Two people from the Diocese of Leeds were part of a meeting of Anglicans from around the world when they a meeting of the Anglican Consultative Council (ACC) in Ghana last week.
Canon Jane Evans, a member of General Synod for the Diocese of Leeds, was elected as the Church of England’s lay representative to the ACC, alongside the Bishop of Norwich, and Revd Dr Andrew Atherstone from Oxford as representatives of the House of Bishops and House of Clergy respectively.
Dr Ben Walker, Strategic Programme Manager at Church House, was there in his capacity as a volunteer co-coordinator of the Anglican Health & Community Network (AHCN), which aims to connect and equip Anglicans both to provide health care and advocate for equitable health-care in their various contexts.
The ACC is the group of representatives, lay, clergy and bishops, of the 42 provinces (member churches) across the world-wide Anglican Communion.

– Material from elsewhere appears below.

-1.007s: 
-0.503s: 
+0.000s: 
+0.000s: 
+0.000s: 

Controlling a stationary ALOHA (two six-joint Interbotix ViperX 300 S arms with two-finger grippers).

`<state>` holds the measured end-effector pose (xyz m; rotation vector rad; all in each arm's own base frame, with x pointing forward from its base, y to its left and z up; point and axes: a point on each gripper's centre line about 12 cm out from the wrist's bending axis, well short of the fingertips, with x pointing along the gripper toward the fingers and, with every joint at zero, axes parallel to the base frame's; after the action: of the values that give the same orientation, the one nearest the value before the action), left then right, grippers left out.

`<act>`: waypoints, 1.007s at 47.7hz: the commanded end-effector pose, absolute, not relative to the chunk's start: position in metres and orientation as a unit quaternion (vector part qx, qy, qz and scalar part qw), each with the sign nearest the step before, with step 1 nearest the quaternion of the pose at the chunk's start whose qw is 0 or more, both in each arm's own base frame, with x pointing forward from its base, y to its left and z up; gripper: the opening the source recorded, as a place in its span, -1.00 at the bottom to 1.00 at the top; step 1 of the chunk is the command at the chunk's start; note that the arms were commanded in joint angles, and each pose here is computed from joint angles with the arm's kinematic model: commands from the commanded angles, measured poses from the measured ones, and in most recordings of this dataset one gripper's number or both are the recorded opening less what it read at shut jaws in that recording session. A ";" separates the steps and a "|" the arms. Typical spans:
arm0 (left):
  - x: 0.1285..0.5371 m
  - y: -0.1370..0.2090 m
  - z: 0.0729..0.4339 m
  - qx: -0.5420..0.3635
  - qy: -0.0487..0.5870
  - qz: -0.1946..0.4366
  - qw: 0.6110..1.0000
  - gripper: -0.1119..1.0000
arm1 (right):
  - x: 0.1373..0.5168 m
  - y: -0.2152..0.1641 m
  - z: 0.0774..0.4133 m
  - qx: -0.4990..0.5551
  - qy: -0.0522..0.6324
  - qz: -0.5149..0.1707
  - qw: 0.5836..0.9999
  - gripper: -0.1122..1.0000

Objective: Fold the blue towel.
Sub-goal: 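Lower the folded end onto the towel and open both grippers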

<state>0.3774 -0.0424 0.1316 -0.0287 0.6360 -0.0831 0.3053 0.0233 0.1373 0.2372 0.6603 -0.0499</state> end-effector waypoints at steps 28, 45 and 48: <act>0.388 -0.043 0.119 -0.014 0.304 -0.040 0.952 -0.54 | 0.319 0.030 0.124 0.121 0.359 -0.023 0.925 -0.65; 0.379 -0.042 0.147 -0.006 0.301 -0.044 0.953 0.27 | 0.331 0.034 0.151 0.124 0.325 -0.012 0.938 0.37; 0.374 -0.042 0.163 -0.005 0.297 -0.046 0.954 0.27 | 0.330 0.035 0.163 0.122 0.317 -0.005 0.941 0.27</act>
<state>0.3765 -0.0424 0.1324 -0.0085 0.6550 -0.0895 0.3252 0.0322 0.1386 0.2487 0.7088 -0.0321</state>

It meets roughly every three years, and this year was hosted by the Anglican Province of West Africa and the Diocese of Ghana.
Participants were invited to gather together for prayer, worship, Bible study and discussion on matters of common concern, to promote the unity and purposes of the churches of the Anglican Communion in mission, evangelism, ecumenical relations, communication, administration and finance.
Jane said: “This is a wonderful reminder of the global spread of the Anglican Church.
“We joined with colleagues from as far apart as Angola, New Zealand and the West Indies.
“Although we have our differences, there is more that unites than divides us, and the sense of fellowship and mutual support was very strong.”
The agenda for the meeting was arranged around the ‘Five Marks of Mission’, under the headings Tell, Teach, Tend, Transform and Treasure.
Each day began with worship, then Bible study on a passage from Mark’s gospel relating to the theme of the day.
The various commissions and networks that work under the ACC’s auspices gave their reports and stimulated discussion on key issues such as gender justice and the role of women, science and faith and care for creation.
“While there are difference of understanding and interpretation of the Bible’s teaching amongst various members of the Anglican Communion, it is these differences which have been widely reported, rather than the many areas on which we strive to work together and support one another,” said Jane.
“This has been an opportunity to see both the extraordinary beauty of connections across the Anglican Communion, and also be challenged by the pains and wrongs of our past as a church,” added Ben.
A key moment was a visit to Cape Coast Castle, a ‘slave fortress’ that was built by the British as a place where enslaved people were bought and sold, then kept incarcerated in appalling conditions until they were shipped across the Atlantic to the West Indies and the Southern USA.
Jane said: “What we saw was humbling and saddening.
“So much hurt was caused, much of it in the name of the church, the repercussions of which are still felt today.”
Ben, an expert in global health and religion, addressed the meeting alongside the Anglican Alliance and Families Network.
He spoke of how Ghanaians have taught the world how to live out Jesus’s call to heal the sick, and referred to the AHCN’s work in drawing people together to tackle malaria and mental health issues.
“We share a hope for what is possible when we share Jesus through healing the sick and improving health for all, regardless of wealth or status.
“Jesus commanded us to preach the Kingdom and heal the sick.
“That’s how you plant churches, by serving people’s needs,” he said.